A range (short for “time range”) is simply an interesting region of a channel’s data.
To read from a cluster, you must provide two pieces of information:
- A range marked by a start and end timestamp.
- A list of channels you would like to read from.
Using these parameters, the cluster will resolve the relevant domains for each channel and return the requested data.
Range Inclusivity
It’s important to note that ranges are start inclusive and end exclusive. For
example, if our desired range is from 1677433720970863400
to 1677433721870863400
, we
would retrieve the following subset from the shown domain:
Iterators
Underneath every read operation is an iterator. An iterator allows the caller to traverse through a range of data in a streaming fashion. Iterators are more complex to work with, so we recommend using a single request-response read when possible.
Just like a read, an iterator can be created by providing a range and a list of channels. Creating an iterator will not return any data, but will instead open a persistent connection to the cluster. You can then perform two categories of operation: seeking and reading.
Validity
Iterator’s maintain a validity state throughout their lifetime. This flag is used to indicate whether the iterator is healthy and has more data to read.
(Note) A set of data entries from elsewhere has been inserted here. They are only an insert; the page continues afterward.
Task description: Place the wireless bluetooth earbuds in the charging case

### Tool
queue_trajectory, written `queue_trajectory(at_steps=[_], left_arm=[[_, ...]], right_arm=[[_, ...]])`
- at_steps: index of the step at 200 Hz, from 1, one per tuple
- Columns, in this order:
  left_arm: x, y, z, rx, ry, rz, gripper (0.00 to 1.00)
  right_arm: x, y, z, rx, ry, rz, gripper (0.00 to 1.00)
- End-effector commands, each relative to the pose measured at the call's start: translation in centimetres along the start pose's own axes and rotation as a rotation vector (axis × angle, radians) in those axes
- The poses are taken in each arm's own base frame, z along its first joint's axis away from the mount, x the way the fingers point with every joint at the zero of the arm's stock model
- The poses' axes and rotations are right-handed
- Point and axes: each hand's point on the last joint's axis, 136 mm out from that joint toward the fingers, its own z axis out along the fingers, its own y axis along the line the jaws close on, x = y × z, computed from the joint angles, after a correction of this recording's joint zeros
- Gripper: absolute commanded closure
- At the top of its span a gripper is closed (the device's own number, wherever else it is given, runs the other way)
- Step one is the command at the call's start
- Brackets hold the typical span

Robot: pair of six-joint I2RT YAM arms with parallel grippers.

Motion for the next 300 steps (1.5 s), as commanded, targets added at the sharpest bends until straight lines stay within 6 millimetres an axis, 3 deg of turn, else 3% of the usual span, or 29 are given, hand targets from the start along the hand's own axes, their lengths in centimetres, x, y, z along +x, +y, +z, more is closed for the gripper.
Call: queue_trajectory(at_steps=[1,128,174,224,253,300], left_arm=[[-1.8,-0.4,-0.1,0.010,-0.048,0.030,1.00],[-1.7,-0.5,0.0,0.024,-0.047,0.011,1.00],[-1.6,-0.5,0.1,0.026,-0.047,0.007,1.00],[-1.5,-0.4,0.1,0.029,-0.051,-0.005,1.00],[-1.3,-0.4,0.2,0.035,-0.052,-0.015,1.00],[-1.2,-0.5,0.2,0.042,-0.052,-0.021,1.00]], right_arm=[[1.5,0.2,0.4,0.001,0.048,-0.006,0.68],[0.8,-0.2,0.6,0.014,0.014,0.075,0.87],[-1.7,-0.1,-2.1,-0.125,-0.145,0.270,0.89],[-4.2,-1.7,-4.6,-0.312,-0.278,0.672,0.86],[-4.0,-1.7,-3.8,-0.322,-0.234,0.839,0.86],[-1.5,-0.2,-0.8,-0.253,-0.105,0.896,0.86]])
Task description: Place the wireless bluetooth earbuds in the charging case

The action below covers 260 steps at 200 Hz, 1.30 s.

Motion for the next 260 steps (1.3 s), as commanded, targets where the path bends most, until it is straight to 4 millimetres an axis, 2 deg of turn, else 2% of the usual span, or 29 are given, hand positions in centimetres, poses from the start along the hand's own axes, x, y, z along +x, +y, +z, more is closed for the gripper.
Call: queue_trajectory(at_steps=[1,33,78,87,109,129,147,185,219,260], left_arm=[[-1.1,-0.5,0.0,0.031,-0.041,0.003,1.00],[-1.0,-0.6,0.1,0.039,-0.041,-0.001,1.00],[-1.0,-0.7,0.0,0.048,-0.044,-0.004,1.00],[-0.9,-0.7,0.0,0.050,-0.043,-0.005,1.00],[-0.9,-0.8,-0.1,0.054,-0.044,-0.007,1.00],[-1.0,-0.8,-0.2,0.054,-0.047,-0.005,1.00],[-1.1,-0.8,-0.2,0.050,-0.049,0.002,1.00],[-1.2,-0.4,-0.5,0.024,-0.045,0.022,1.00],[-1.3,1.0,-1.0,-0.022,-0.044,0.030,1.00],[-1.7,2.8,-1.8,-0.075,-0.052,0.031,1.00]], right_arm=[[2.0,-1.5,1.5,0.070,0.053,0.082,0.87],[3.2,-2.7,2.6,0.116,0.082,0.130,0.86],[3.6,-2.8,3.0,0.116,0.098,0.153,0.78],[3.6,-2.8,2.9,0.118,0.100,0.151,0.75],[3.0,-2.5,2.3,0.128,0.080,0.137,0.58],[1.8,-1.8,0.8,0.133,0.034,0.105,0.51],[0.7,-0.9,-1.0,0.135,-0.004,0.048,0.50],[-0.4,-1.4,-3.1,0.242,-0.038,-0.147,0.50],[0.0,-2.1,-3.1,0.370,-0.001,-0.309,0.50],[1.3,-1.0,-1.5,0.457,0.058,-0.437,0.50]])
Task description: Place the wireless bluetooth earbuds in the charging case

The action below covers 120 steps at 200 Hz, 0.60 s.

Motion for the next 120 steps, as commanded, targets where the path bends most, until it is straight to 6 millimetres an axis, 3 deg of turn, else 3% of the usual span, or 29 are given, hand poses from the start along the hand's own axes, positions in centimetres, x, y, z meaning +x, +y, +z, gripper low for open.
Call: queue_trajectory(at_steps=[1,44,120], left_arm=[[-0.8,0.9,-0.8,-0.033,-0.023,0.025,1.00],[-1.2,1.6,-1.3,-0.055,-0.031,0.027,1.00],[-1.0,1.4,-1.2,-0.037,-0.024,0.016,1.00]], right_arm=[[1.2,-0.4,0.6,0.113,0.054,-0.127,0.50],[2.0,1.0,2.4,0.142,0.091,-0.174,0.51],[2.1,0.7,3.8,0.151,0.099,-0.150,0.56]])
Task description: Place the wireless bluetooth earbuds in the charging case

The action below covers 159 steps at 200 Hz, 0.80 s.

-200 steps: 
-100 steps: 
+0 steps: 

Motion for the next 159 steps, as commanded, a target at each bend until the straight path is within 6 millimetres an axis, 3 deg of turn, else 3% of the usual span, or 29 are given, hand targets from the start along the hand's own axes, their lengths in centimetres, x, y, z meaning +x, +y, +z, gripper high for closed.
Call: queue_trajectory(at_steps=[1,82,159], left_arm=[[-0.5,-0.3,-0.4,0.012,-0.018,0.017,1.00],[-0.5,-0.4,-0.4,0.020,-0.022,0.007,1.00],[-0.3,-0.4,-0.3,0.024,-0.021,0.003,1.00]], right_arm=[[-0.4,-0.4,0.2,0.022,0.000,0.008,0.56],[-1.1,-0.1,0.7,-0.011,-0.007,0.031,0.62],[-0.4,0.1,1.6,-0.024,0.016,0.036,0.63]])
An iterator is considered invalid if it:
- Has accumulated an error. This typically happens when the iterator is unable to reach the cluster.
- Is not pointing at a valid sample. This can occur if the iterator has:
- Exhausted its data, meaning the end of the range is reached during forward iteration, or the start of the range is reached during reverse iteration.
- Has not been positioned yet with a seeking call.
An iterator that has been opened but not yet positioned is invalid. To position the iterator, you must call a seeking operation.
Seeking
Seeking moves the iterator to a new position in the range. All seeking calls return a
boolean
indicating the validity state after executing the operation.
Operation | Arguments | Description |
---|---|---|
seek-lt | timestamp | Seeks to the first sample whose timestamp is strictly less than the provided timestamp. |
seek-ge | timestamp | Seeks to the first sample whose timestamp is greater than or equal to the provided timestamp. |
seek-first | None | Seeks to the first sample in the range. |
seek-last | None | Seeks to the last sample in the range. |
Seeking calls can be used to revalidate an iterator after it has been exhausted or positioned to an invalid location. In the case of an accumulated error, this call may or may not succeed.
Reading
There are two methods for reading from an iterator. The first is through a fixed number
of samples called the chunk size, which can be set when creating the iterator. Each
call to next
or prev
without any arguments will return the next chunk of data.
The second is by providing a specified timespan to read. This is useful for seeking to and reading specific sections of data. When using span-based iteration, you should be wary of reading too large of a span, as this can cause heavy performance degradation. Reading by a span is start inclusive and end exclusive, regardless of the direction of iteration.
As with seeking operations, all reads return a boolean
indicating the validity state
after executing the operation.
Operation | Arguments | Description |
---|---|---|
next | timespan or nothing | If no timespan is provided, reads the next frame of data specified by the chunk size. If a timespan is provided, reads the next frame of data across the span. |
prev | timespan or nothng | Reads the previous chunk of data whose timespan is less than or equal to the provided timespan. If no timespan is provided, reads the previous chunk of data specified by the chunk size. |
Accessing the Iterator Value
While read operations do fetch frames from the cluster, they do not return them
directly. Instead, the current frame is kept in client-side memory, and can be accessed
through the value
method on the iterator.
This method returns a frame with the same format as in unary reads. If the iterator is
invalid, calls to value
have undefined behavior. If the iterator has been positioned
but not yet read from, the frame will be empty.